Entries in the database are in HTML-compatible text. That is, they include escaped 'Character Entities' and HTML tags (in particular the Anchor tag). For speed, your search will look inside tags and entities, but this can lead to strange results. For searches other than RegExs, you have the option to exclude tags and entities from the search by using the checkboxs in Advanced Settings for Do not search inside HTML tags and Do not search inside Character Entities. You can also avoid the display of strangely-formatted results by selecting the option Do not tag matched text.

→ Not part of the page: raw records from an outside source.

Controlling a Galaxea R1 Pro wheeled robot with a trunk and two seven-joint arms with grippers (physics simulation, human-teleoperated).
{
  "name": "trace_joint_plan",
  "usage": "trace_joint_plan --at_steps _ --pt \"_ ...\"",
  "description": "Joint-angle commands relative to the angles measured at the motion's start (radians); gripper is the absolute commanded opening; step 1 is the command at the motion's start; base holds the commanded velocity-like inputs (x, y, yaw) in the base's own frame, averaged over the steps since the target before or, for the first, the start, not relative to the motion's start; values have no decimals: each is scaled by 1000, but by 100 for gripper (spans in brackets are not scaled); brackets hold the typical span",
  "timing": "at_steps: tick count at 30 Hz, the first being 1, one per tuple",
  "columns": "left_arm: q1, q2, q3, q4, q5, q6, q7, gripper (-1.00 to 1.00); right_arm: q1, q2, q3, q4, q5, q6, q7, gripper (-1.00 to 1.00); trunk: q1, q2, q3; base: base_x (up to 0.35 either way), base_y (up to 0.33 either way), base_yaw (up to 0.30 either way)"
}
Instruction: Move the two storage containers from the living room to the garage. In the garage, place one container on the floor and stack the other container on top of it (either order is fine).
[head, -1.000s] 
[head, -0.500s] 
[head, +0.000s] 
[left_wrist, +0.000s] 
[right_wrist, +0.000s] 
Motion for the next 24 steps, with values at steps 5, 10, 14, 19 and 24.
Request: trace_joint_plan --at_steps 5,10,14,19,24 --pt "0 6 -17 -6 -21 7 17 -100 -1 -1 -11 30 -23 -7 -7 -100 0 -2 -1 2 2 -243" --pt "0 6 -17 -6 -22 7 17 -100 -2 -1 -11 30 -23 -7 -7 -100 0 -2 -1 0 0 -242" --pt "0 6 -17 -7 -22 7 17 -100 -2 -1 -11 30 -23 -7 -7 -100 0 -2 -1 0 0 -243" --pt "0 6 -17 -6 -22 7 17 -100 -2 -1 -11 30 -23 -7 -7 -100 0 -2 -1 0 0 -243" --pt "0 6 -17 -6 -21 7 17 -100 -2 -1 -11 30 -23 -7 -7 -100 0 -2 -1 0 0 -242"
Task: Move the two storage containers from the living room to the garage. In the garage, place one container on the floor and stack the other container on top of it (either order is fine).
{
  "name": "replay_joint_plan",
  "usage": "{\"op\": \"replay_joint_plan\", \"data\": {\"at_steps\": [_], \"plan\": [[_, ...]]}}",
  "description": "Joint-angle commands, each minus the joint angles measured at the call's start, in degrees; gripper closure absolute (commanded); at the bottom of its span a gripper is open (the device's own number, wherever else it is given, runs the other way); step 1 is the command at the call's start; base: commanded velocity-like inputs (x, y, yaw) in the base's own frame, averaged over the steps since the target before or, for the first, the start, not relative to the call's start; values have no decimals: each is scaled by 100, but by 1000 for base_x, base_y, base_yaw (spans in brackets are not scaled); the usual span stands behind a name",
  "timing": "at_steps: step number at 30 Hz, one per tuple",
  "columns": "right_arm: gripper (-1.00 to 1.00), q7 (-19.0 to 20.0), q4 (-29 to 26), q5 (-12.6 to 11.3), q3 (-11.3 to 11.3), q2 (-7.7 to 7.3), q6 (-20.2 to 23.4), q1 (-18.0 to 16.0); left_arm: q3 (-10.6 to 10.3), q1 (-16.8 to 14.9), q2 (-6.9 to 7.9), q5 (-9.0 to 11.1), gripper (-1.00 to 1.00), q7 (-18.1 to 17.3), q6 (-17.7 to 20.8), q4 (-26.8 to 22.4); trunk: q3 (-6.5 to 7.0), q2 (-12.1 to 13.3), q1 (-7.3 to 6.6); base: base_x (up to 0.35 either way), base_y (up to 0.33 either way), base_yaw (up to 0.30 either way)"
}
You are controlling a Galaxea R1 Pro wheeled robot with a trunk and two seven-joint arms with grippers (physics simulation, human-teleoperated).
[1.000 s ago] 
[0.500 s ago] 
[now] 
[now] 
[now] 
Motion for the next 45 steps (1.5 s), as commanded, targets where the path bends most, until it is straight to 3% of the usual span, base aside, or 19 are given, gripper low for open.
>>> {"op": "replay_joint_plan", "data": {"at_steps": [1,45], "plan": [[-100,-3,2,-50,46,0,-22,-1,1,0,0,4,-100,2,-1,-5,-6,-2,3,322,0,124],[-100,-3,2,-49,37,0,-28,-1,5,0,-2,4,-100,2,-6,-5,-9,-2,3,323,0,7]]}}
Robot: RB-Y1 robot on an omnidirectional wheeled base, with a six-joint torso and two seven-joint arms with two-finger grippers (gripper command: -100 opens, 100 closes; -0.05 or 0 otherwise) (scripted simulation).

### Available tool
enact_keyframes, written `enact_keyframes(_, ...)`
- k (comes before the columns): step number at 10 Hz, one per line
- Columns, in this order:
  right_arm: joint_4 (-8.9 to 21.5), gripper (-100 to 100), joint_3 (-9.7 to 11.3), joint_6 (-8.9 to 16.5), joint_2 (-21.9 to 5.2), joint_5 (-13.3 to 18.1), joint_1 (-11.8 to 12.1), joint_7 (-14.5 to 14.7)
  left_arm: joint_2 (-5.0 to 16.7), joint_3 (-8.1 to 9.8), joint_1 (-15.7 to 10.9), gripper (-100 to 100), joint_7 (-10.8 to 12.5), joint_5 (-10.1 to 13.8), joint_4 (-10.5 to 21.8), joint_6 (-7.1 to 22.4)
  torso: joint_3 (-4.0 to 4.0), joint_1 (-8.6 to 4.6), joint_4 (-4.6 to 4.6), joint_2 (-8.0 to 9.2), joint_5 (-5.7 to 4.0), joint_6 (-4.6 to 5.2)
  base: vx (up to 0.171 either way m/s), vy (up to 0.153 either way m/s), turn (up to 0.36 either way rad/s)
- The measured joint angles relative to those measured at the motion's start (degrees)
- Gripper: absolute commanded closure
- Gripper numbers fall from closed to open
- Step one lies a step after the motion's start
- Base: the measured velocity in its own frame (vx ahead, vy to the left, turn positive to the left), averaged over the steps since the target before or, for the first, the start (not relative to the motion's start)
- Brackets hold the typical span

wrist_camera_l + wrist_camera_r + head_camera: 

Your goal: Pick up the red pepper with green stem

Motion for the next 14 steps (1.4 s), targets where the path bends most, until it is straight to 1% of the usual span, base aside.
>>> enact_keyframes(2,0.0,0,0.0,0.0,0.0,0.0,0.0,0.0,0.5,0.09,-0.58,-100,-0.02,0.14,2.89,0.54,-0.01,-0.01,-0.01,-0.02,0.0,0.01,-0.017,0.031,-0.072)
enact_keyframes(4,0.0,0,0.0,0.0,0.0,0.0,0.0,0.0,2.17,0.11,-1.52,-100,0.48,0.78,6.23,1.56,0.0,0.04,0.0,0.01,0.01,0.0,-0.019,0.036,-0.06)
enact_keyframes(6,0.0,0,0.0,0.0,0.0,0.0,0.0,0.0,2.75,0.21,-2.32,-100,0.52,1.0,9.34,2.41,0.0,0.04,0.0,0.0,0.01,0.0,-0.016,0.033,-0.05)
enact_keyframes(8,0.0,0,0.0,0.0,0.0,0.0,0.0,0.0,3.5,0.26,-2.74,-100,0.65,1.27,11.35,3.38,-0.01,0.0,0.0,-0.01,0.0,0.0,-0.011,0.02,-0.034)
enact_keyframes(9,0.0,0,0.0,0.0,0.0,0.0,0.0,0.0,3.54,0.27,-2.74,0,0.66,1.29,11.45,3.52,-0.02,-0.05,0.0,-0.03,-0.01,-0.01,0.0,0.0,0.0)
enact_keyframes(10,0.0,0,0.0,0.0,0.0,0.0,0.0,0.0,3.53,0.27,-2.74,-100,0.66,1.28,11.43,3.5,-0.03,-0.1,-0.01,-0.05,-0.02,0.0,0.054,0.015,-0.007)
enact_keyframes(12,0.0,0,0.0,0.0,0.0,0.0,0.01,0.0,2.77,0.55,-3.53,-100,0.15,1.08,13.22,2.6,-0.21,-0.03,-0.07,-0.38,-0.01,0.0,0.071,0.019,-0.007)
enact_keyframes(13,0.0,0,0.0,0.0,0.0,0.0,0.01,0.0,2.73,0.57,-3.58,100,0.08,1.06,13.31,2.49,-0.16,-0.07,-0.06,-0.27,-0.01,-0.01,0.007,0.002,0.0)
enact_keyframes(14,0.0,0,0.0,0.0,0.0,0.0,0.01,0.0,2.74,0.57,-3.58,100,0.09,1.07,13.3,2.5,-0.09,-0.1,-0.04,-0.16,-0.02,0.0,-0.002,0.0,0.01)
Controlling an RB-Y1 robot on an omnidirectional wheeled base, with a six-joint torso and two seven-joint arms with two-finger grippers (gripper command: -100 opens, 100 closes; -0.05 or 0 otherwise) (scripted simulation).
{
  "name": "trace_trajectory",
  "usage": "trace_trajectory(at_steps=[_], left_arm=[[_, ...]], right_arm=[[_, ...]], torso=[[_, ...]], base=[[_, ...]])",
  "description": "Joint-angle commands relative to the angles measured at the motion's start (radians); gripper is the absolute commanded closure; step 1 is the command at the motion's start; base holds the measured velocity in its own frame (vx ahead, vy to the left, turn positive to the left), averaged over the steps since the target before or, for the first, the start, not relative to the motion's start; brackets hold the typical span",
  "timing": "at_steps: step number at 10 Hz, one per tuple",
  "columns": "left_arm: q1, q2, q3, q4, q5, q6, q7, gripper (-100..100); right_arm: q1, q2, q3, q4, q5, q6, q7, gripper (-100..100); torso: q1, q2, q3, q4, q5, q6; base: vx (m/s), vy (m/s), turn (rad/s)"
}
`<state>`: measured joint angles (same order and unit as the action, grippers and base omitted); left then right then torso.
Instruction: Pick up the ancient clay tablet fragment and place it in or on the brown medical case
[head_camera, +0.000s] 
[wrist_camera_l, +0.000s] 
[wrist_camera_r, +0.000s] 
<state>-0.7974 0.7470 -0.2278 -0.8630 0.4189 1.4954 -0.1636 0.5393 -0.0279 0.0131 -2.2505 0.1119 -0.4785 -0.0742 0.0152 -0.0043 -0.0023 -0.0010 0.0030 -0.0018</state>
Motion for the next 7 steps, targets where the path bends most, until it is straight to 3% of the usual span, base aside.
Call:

A couple of examples will illustrate this...
1. If you do a plain text search for hp your search will include matches within the string phpBB that appears inside some HTML tags. If you click on such a result, the hyperlink will not work because the matched string has been replaced by HTML code to display the match in red.
2. If you do a plain text search for cut your search will include matches within the string acute that appears inside some Character Entities. The matched string will be replaced by HTML code to display the match in red, so it will not longer function correctly as a Character Entity, and will display as (e.g.) é instead of é.
Some further technical details...
1. Inside a tag means "inside the < and > symbols"; not what appears inbetween a start tag and its matched end tag. Do not search inside... is interpreted as meaning a search string must not finish inside a tag (or entity). That is clearly not exactly what the description implies, and you cannot (easily) search for a string that encompasses an HTML tag. It would be possible to strip the tags out before searching - and this might be a future option.
2. In the database, the Titles are followed by the page numbers in parentheses. A Title Search does not search the page numbers.
3. References to the CREG Forum. Title records can contain a reference to the CREG Forum. Search for cregf to display these records. Technical Spec. Titles can contain text like [cregf:viewtopic.php?f=27&t=1203]. The text after 'cregf' is removed from the Title before it is searched or displayed. The text after ':' is appended to 'http://british-caving.org.uk/phpBB3/' to form the URL. The phrase must begin '[cregf' and end with ']'.
For a search other than a Regular Expression search, your search string, and any options you specify, are converted into the approrpiate regular expression which is then used for the search. A list of the conversion operations applied to non-RegEx searches is given in RegEx Conversions, below. For a regular expression search, you are expected to specify the search string precisely, including any arcane terms to tailor the search to work a particular way.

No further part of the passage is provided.